Das verdankte er genaugenommen einem glücklichen Zufall. Er hatte einige Bücher in einer Buchhandlung auf der Fifth Avenue in New York durchgeblättert und war dabei auf einige Fotos von Island gestoßen, bei denen er sich fragte, ob der Fotograf den Motiven gerecht geworden war. Da er gerade keine Aufträge hatte, war er schnell entschlossen nach Island aufgebrochen, hatte den Norden der Insel allein durchstreift und war dann nach Reykjavik zurückgekehrt. Dort hatte er spontan Todd Squier angerufen, den einzigen Menschen, den er in Island kannte. Er hatte sich nach menschlicher Gesellschaft gesehnt, was nur selten geschah, und Todds Einladung angenommen, zumal er erst am nächsten Morgen zurückfliegen konnte. Auf der dreißig Kilometer langen Fahrt von der Hauptstadt zu Todds Bauernhof durch eine eintönige, aber dennoch fesselnde Landschaft, hatte Owen entdeckt, daß Todd, vermutlich weil er Island zu seiner neuen Heimat gemacht hatte, mehr über das Land wußte als mancher Einheimische und daß er mit Begeisterung und einem Anflug von Prahlerei von den Verhältnissen berichtete: der unglaublich geringen Kriminalität – weniger als ein Mord pro Jahr, nur hundert Gesetzeshüter auf der ganzen Insel, die meisten Verhaftungen wegen Trunkenheit. Und keine Elendsviertel, keine Arbeitslosigkeit, keine Wasser- und Luftverschmutzung! Todd wirkte fröhlicher, als Owen ihn in Erinnerung hatte, und während der Landrover durch den mit Schnee vermischten Regen rollte, entspannte sich Owen und dachte daran, daß Todd in New York ihm recht ähnlich gewesen war: ein Einzelgänger, immer auf Distanz. Mit einem Unterschied, wie Todd einmal erklärt hatte: Mein Fluch sind eine kleine Erbschaft und zu viele kostspielige Interessen. Owen hatte nichts geerbt, und wenn er die Fotos nicht verkaufen konnte, war er wieder einmal pleite. Zum Teufel damit. Er hatte es auch früher überlebt.

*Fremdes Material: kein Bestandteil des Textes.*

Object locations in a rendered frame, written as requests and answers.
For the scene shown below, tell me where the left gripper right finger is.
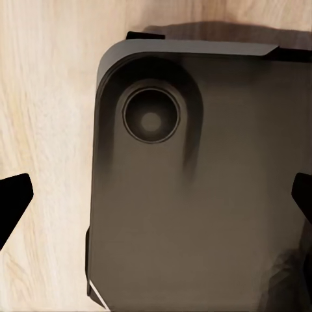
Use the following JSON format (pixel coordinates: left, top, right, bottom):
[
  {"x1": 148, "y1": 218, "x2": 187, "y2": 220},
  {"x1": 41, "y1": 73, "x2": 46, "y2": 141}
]
[{"x1": 291, "y1": 172, "x2": 312, "y2": 225}]

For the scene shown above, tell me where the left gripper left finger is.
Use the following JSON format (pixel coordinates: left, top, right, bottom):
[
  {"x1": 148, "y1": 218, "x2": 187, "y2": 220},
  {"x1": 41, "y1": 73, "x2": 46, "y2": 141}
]
[{"x1": 0, "y1": 173, "x2": 34, "y2": 251}]

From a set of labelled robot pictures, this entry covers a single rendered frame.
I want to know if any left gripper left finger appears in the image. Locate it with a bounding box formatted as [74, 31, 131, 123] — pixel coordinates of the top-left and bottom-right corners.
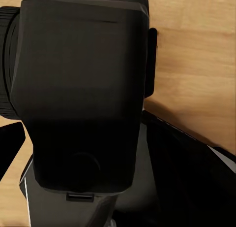
[0, 122, 26, 180]

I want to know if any digital camera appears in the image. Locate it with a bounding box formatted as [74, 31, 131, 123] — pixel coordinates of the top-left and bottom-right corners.
[0, 0, 158, 203]

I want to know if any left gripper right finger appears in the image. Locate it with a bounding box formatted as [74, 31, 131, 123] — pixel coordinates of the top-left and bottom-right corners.
[147, 121, 236, 227]

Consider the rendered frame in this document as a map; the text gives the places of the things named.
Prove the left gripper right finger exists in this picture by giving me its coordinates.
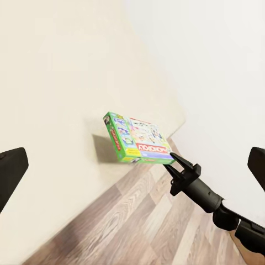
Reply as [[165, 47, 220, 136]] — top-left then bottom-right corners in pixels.
[[247, 147, 265, 191]]

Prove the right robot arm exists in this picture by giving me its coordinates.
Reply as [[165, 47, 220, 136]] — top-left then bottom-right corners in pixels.
[[164, 152, 265, 256]]

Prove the board game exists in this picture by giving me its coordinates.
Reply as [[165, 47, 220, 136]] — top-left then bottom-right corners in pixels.
[[103, 112, 176, 165]]

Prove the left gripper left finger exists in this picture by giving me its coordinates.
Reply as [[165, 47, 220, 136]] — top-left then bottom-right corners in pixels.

Die gemächliche Abendmahlzeit wurde vom Gelächter von Todds halbwüchsigem Sohn und der fast gleichaltrigen Tochter begleitet.

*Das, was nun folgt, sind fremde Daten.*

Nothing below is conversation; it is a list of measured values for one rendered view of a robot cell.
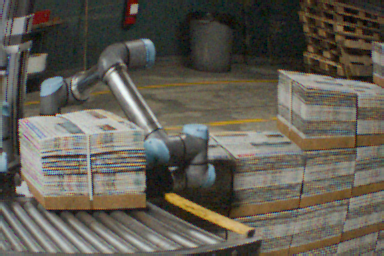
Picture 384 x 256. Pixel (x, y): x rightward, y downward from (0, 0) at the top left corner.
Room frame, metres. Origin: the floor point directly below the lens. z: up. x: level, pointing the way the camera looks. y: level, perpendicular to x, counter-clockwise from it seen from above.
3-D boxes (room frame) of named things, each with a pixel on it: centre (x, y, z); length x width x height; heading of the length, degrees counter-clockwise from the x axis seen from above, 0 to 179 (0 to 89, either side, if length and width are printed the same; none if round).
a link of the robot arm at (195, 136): (2.65, 0.00, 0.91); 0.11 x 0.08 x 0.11; 134
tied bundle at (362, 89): (3.21, -0.79, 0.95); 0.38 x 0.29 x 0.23; 13
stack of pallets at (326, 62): (9.70, -2.08, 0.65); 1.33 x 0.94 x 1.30; 126
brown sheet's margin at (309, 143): (3.14, -0.50, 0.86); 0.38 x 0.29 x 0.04; 12
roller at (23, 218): (1.96, 0.46, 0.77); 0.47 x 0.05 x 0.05; 32
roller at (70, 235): (2.03, 0.35, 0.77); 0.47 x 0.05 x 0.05; 32
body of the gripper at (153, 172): (2.58, 0.12, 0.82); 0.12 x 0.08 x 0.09; 122

Nach dem Essen meinte Todd: »Hättest du nicht Lust, deine Bilder noch heute abend zu entwickeln?«

Owen war überrascht. Er fuhr sich mit der Hand durch sein dichtes, rotes Haar. »Heute? Wo?«

»Hier! Ich habe alles da. Eine Töpferscheibe und einen Ofen für die Keramik; Ton und Lava für Skulpturen, altertümliche Werkzeuge, wie du sie noch nie gesehen hast. Komm mit!«

Nun hingen also da die Bilder an Schnüre geklammert, und Owen sah, was er in den letzten Wochen geschafft hatte. Auf dem Rückweg ins Wohnzimmer rief Todd etwas auf isländisch in einen der Räume und übersetzte dann: »Der Junge läßt das Radio die ganze Nacht laufen, wenn ich nicht jeden Abend schimpfe. Aber das hilft wahrscheinlich auch nichts.«

Todds Frau Malfrour, die Mal gerufen wurde, eine große, breitschultrige Person mit strohblondem, zurückgekämmtem Haar, hatte sie kommen hören und goß Kaffee ein, der aromatisch und angenehm bitter duftete. Todd drückte ihr einen Kuß auf die Wange, und sie wandte sich lächelnd ab wie ein verlegenes junges Mädchen.